Герда просительно посмотрела на него. Но Ульрих пропустил его возглас мимо ушей и продолжал: — Однажды я был очень влюблен; лет мне было примерно столько, сколько вам сейчас. Влюблен был я тогда, в сущности, в свою любовь, в свое изменившееся состояние и меньше в женщину, которая для этого требовалась; тогда я узнал все то, из чего вы, ваши друзья и Герда делаете свои великие тайны. Вот история, которую я хотел вам рассказать. Ганс и Герда были смущены тем, что история оказалась такой короткой. Герда, помедлив, спросила: «Вы были однажды очень влюблены?..»— и тут же огорчилась, что так, со страшным девчоночьим любопытством, спросила при Гансе. Но Ганс прервал ее: — Зачем нам вообще говорить о таких вещах! Расскажите нам лучше, что поделывает ваша кузина, попавшая в руки духовных банкротов.

— Она ищет идею, которая показала бы миру дух нашей родины во всем его великолепии. Не хотите ли вы помочь ей каким-нибудь предложением? Я вполне готов сыграть роль посредника, — ответил Ульрих.

Ганс презрительно усмехнулся.

— Почему вы делаете вид, будто не знаете, что мы будем мешать этой кампании?

— Да почему, собственно, вы так негодуете на нее?

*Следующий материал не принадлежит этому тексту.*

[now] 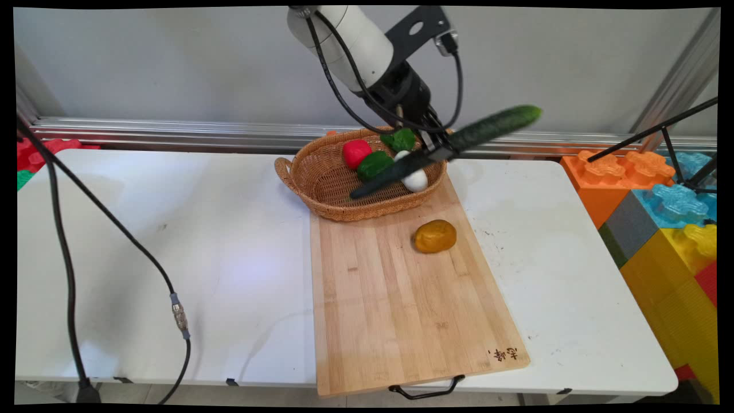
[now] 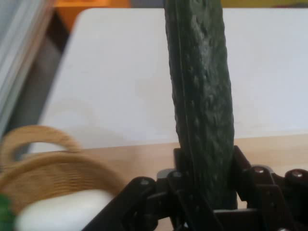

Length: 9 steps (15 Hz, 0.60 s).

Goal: Place the picked object on the cutting board

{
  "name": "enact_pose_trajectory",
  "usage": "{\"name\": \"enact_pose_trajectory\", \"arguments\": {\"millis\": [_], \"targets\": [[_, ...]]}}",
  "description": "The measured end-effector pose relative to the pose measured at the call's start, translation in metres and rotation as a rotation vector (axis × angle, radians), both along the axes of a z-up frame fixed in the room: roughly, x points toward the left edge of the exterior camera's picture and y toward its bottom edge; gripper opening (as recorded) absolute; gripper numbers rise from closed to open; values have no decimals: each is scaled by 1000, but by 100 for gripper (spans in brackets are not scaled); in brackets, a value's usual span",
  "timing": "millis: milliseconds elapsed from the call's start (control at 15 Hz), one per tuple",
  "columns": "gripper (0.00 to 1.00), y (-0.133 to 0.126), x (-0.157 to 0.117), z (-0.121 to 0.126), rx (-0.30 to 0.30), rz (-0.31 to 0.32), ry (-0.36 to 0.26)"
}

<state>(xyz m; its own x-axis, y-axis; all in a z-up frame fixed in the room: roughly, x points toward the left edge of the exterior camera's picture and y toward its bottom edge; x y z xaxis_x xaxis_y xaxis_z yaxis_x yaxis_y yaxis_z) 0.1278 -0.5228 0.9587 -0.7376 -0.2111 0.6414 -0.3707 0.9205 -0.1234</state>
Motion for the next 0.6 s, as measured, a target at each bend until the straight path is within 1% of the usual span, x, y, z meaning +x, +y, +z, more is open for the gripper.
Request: {"name": "enact_pose_trajectory", "arguments": {"millis": [267, 467, 600], "targets": [[0, 33, -14, 0, 75, -58, 9], [0, 54, -24, -11, 94, -115, -9], [0, 68, -29, -25, 111, -146, -30]]}}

— Потому что она есть великая гнусность, направленная против немецкого духа в этой стране! — сказал Ганс. — Неужели вы действительно не знаете, что развивается многообещающее ответное движение? Внимание немецкого национального союза обращено на намерения вашего графа Лейнсдорфа. Гимнастическая ассоциация уже выступила с протестом против оскорбления немецкого духа. Федерация оруженосных братств в австрийских высших учебных заведениях выскажется на днях против грозящего ославянивания, и союз немецкой молодежи, в котором я состою, не успокоится, даже если нам придется выйти на улицу! — Ганс сидел выпрямившись и рассказывал это не без гордости. Тем не менее он прибавил: — Но все это, конечно, не имеет значения! Эти люди переоценивают внешние обстоятельства. Вся штука в том, что здесь вообще ничего никогда не удастся.

Ульрих спросил, по какой причине.

— Великие расы, все как одна, создали себе свой миф уже в самом начале своей истории; а существует ли австрийский миф? — спросил Ганс в ответ. Австрийская прарелигия? Австрийский эпос? Ни католическая, ни протестантская религия здесь да возникли; книгопечатание и традиция живописи пришли из Германии; династию поставляли Швейцария, Испания, Люксембург; технику — Англия и Германия; самые красивые города, Вена, Прага, Зальцбург, построены итальянцами и немцами, военное дело устроено по наполеоновскому образцу. У такого государства не должно быть никаких собственных затей; спасти его может только одно — присоединение к Германии. — Ну, вот, теперь вы все знаете, что хотели о нас узнать? — заключил Ганс.